What to work on:
Looking only at the lines below that contain "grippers", give the number of them and no other text.
============================================================
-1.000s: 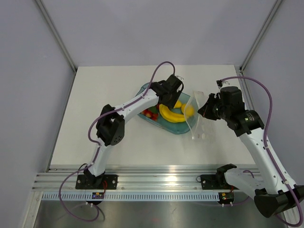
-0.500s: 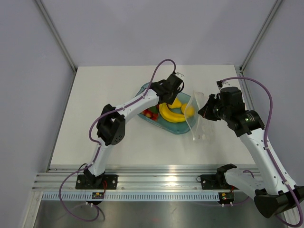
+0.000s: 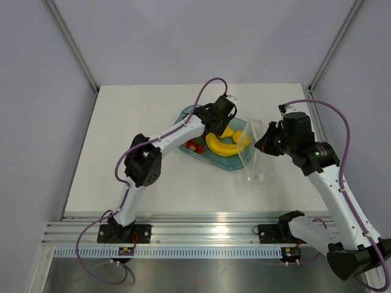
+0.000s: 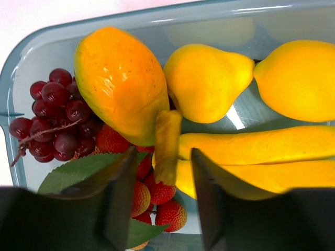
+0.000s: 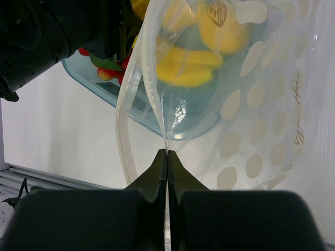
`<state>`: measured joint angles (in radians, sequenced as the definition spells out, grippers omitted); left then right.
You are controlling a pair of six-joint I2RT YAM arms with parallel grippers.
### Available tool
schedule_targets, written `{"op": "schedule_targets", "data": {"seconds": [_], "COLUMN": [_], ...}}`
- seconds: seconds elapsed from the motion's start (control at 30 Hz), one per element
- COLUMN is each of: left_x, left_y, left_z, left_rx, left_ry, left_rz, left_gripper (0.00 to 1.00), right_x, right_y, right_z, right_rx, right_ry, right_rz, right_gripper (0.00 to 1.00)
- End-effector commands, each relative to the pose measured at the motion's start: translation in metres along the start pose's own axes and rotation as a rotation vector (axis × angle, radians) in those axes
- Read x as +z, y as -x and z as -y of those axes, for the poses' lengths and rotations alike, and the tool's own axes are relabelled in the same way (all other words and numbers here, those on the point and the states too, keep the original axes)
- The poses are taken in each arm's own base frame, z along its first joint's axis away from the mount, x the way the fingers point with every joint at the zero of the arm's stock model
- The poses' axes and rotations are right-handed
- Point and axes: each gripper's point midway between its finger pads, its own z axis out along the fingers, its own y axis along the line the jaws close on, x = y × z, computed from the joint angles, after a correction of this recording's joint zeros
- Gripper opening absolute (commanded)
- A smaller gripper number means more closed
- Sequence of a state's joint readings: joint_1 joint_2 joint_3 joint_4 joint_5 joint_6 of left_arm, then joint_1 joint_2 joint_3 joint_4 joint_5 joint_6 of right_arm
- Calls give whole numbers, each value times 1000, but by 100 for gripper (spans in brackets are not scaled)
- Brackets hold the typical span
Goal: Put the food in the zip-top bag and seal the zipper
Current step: Pick up the fake fruit from the bin.
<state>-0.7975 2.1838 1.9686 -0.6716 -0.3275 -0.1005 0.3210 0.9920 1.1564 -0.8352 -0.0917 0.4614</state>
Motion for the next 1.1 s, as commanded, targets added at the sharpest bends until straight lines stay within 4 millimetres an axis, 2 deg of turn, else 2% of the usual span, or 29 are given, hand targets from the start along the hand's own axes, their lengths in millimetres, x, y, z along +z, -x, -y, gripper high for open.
{"op": "schedule_targets", "data": {"seconds": [0.0, 0.23, 0.57, 0.83, 0.97, 1.07], "left_x": [-9, 3, 14, 21, 22, 20], "left_y": [12, 1, 1, 3, 5, 6], "left_z": [-2, 1, 7, 13, 16, 16], "left_rx": [-20, -27, -42, -46, -53, -55], "left_ry": [-7, 6, -6, -25, -40, -42], "left_rz": [40, 3, 3, 5, 11, 12], "left_gripper": [53, 47, 51, 49, 38, 26], "right_x": [-2, -4, -3, -3, -3, -4], "right_y": [6, 7, 3, -2, -4, -5], "right_z": [-8, -8, -5, 0, 1, 2], "right_rx": [6, 4, 0, -2, 0, 0], "right_ry": [35, 34, 23, 3, -2, -6], "right_rz": [31, 35, 24, 7, -4, -11], "right_gripper": [0, 0, 0, 0, 0, 0]}}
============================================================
Response:
2